# tutorials on deep learning for image classification

## Getting Started

### Shared variables tips

We encourage you to store the dataset into shared variables and access it based on the minibatch index, given a fixed and known batch size. The reason behind shared variables is related to using the GPU. There is a large overhead when copying data into the GPU memory.

If you have your data in Theano shared variables though, you give Theano the possibility to copy the entire data on the GPU in a single call when the shared variables are constructed.

shared构建的时候，theano一次性讲所有数据拷贝至GPU.

Because the datapoints and their labels are usually of different nature (labels are usually integers while datapoints are real numbers) we suggest to use different variables for label and data. Also we recommend using different variables for the training set, validation set and testing set to make the code more readable (resulting in 6 different shared variables).

data,label使用２个shared variables，train,valid,test使用不同的shared variables，总计6个

### Mini-batch data

def shared_dataset(data_xy):
""" Function that loads the dataset into shared variables

The reason we store our dataset in shared variables is to allow
Theano to copy it into the GPU memory (when code is run on GPU).
Since copying data into the GPU is slow, copying a minibatch everytime
is needed (the default behaviour if the data is not in a shared
variable) would lead to a large decrease in performance.
"""
data_x, data_y = data_xy
shared_x = theano.shared(numpy.asarray(data_x, dtype=theano.config.floatX))
shared_y = theano.shared(numpy.asarray(data_y, dtype=theano.config.floatX))
# shared变量中的数据在GPU上必须是float32类型，但是计算阶段可能需要int类型(y)，所以需要
# 将float32--->int.
# When storing data on the GPU it has to be stored as floats
# therefore we will store the labels as floatX as well
# (shared_y does exactly that). But during our computations
# we need them as ints (we use labels as index, and if they are
# floats it doesn't make sense) therefore instead of returning
# shared_y we will have to cast it to int. This little hack
# lets us get around this issue
return shared_x, T.cast(shared_y, 'int32')

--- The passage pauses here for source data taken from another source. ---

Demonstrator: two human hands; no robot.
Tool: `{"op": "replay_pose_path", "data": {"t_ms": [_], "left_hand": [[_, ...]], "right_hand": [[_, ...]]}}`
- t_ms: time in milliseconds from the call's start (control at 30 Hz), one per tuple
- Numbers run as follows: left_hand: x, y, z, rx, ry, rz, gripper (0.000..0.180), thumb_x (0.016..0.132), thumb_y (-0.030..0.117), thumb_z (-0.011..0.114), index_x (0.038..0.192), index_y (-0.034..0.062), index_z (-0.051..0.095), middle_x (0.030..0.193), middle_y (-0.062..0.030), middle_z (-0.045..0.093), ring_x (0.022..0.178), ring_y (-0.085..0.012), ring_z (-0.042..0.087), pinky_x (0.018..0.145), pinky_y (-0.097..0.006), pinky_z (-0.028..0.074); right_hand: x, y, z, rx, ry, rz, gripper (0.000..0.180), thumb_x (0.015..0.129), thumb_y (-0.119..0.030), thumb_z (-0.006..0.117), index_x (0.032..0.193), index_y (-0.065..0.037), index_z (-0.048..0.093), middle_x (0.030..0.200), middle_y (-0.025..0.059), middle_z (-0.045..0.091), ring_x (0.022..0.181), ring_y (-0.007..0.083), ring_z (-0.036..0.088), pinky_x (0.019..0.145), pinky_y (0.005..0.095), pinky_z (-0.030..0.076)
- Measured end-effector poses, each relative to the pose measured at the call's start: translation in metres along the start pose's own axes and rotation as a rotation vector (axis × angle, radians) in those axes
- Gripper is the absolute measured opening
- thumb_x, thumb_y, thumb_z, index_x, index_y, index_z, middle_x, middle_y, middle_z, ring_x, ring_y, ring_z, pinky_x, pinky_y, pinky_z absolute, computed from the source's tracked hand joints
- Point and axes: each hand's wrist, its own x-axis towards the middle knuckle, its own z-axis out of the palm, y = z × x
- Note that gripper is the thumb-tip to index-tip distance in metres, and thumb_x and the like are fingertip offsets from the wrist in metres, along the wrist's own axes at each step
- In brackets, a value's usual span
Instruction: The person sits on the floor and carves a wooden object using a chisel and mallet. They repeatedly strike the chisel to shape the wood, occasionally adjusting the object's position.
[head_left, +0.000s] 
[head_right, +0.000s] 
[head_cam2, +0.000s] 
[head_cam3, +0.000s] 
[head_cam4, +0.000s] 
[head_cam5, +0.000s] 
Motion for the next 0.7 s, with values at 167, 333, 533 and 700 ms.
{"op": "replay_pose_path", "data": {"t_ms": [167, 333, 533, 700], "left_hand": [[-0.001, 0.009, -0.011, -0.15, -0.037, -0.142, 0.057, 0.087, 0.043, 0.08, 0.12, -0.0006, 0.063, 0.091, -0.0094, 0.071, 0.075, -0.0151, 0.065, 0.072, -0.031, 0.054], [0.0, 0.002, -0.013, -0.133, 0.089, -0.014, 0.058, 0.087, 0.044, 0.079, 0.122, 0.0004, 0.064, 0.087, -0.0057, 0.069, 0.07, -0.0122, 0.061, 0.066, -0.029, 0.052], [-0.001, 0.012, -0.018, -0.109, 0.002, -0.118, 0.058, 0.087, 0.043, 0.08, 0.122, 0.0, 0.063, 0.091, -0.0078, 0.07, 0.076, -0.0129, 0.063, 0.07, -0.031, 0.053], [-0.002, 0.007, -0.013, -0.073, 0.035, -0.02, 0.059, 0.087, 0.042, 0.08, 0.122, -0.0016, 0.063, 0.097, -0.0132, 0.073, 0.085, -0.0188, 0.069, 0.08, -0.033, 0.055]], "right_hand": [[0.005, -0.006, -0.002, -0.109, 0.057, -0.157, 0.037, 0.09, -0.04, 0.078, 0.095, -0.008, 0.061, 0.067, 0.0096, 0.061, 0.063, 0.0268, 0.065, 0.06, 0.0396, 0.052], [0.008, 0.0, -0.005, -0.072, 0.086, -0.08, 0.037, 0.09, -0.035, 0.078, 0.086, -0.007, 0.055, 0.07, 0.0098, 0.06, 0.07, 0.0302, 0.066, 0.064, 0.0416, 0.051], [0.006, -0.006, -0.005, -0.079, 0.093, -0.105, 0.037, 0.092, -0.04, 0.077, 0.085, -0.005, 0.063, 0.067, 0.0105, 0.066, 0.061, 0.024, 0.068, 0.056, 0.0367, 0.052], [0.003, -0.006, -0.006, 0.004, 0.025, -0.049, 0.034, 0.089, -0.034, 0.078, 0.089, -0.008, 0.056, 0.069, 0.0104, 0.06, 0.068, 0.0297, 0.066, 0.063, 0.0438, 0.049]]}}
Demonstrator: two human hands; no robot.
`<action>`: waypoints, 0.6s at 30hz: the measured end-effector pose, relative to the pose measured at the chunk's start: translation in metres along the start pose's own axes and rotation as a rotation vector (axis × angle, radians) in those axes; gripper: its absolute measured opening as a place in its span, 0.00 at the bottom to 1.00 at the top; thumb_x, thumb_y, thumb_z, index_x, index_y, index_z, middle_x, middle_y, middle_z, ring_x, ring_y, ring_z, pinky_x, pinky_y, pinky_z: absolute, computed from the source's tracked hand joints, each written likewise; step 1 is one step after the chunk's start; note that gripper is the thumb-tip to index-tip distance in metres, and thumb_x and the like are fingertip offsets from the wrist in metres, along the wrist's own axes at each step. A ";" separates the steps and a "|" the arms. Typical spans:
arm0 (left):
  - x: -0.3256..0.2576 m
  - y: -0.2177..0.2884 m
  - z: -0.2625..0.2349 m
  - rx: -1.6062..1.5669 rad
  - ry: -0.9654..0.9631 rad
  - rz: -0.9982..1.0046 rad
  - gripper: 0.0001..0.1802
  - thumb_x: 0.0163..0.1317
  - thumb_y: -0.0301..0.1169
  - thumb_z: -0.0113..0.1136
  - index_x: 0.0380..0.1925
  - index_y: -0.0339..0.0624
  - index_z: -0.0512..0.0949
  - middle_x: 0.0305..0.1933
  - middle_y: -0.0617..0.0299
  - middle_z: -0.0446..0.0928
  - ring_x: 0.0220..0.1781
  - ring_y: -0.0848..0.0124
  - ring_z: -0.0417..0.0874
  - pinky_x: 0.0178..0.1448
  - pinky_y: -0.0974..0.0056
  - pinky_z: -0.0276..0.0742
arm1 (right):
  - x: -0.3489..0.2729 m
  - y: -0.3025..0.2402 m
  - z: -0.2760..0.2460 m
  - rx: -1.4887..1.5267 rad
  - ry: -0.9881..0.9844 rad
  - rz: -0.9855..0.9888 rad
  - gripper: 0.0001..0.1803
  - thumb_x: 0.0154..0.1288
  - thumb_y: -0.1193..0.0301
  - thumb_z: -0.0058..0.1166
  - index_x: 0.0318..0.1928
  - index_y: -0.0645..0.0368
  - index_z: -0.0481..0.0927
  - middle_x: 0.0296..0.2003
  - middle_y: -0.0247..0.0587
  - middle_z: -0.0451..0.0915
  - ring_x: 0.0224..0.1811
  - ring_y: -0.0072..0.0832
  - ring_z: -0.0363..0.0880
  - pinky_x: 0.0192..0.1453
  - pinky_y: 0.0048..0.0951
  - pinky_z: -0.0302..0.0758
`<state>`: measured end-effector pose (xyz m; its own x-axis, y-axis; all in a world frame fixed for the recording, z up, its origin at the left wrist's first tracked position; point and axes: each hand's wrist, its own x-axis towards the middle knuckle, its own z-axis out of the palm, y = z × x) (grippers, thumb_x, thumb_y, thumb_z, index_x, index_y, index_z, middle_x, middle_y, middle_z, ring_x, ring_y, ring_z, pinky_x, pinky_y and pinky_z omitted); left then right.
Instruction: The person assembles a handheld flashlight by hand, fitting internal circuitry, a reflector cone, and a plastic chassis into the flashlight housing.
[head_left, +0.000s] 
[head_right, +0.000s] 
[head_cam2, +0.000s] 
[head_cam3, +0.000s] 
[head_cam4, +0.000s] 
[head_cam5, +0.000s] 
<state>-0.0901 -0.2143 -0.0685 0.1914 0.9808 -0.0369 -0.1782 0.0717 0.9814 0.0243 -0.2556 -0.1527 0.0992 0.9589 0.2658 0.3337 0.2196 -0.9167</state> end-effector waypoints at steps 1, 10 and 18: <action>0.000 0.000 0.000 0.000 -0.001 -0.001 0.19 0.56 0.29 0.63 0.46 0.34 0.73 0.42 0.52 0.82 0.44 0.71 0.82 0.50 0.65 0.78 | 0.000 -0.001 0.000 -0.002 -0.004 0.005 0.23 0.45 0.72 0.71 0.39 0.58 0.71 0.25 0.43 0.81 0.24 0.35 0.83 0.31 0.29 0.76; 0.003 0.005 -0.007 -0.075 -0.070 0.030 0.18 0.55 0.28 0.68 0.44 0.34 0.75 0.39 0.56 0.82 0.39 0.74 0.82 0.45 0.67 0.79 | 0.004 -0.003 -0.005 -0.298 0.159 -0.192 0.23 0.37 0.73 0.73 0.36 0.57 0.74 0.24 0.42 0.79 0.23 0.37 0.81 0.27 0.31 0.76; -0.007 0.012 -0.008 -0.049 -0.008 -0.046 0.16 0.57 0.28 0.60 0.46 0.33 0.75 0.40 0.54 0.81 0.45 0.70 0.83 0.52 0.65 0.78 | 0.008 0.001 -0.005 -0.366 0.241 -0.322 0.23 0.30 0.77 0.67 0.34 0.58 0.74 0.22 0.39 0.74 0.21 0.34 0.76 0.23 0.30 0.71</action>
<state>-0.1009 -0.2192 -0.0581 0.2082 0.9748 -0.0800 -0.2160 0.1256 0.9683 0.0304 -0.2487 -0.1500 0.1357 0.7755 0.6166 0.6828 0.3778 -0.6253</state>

test_set_x, test_set_y = shared_dataset(test_set)
valid_set_x, valid_set_y = shared_dataset(valid_set)
train_set_x, train_set_y = shared_dataset(train_set)

batch_size = 500    # size of the minibatch

# accessing the third minibatch of the training set

data  = train_set_x[2 * batch_size: 3 * batch_size]
label = train_set_y[2 * batch_size: 3 * batch_size]


### SGD pseudo code in theano

# GRADIENT DESCENT

while True:
loss = f(params)
d_loss_wrt_params = ... # compute gradient
params -= learning_rate * d_loss_wrt_params
if <stopping condition is met>:
return params


Stochastic gradient descent (SGD) works according to the same principles as ordinary gradient descent, but proceeds more quickly by estimating the gradient from just a few examples at a time instead of the entire training set. In its purest form, we estimate the gradient from just a single example at a time.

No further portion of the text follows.